This article tells us how security researchers were able to uncover a successful hacking campaign, that since 2016 infected the devices of around 800,000 Android users, with a banking information stealing malware.
The basic errors:
But despite the apparent success of the campaign, the Geost attackers made some basic errors that have allowed researchers to monitor their whole operation, read chat logs and even identify two of the criminals behind the campaign.
The lack of encryption in their chats:
Researchers uncovered the group when examining samples of HtBot, a form of malware that provides attackers with pseudo-anonymous communication to the internet. However, when using the illegal HtBot service, the attackers didn't encrypt their data, alerting researchers to their activity.
The malware extracts the banking passwords from SMS messages:
Once installed on a device, the malware monitored the text messages of the user and it was via this channel that attackers were able to gain access to bank accounts – because it's still common for Russian banks to send out plaintext passwords to users via SMS.
The attackers are still active:
It's believed that the Geost group is still active and researchers will use their knowledge of the group to keep monitoring their activity – because despite the poor operational security of the attackers, they still have access to a huge network of infected Android devices.
From the whole article the most important lesson we can take is from this paragraph:
The initial infection comes in the form of malicious apps – the attackers take legitimate apps from the Google Play store and edit the code to add malicious capabilities alongside the real functionality of the app before uploading it to third-party Android stores to be downloaded by users. The malicious apps are often weaponised versions of popular services, including games, banking and social-networking apps.

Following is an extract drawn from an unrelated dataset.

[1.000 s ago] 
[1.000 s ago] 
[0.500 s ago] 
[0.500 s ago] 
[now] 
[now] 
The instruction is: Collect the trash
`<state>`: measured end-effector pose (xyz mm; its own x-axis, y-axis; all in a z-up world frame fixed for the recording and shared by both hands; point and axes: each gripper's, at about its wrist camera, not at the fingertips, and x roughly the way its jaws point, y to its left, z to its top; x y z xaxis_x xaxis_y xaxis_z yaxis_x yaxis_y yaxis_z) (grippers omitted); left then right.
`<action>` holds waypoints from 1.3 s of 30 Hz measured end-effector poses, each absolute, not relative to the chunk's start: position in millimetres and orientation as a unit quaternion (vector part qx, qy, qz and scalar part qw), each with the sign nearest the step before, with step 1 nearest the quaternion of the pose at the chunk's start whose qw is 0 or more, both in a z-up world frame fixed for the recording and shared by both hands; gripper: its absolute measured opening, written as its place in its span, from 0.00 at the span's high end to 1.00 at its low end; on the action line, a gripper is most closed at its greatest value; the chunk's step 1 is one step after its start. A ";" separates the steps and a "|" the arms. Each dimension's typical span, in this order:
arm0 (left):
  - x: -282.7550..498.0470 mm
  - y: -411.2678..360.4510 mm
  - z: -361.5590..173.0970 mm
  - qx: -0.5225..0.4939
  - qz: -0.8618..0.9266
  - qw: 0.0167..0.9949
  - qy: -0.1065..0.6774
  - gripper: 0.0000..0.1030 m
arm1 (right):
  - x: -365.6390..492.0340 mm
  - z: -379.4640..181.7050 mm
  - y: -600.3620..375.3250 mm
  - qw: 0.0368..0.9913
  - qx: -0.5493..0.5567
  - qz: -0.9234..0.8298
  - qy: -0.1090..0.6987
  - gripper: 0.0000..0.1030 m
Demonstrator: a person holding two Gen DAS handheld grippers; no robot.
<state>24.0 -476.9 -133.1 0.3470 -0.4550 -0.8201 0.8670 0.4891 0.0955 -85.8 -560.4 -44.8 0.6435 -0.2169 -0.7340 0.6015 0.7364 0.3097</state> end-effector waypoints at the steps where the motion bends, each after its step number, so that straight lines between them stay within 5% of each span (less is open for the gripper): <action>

This kind of attack shows that we cannot blindly trust the Google Play store when downloading an Android App from the official store. Do you agree?
In the rush to catch the bus back home I missed the obvious, that I even used in my quote from the article:
the attackers take legitimate apps from the Google Play store and edit the code to add malicious capabilities alongside the real functionality of the app before uploading it to third-party Android stores
So while the article I linked does not apply to the Google play store, my question is still valid and pertinent, and you just need to search in Google for
android fake apps to see this articles:
- Android WARNING: Popular Google Play Store apps FILLED with malware - are you affected?
- Fake Android apps downloaded millions of times
- 10+ million Android users installed a fake Samsung update app (Updated)
A big thanks to Simon Newby for alerting me for my mistake.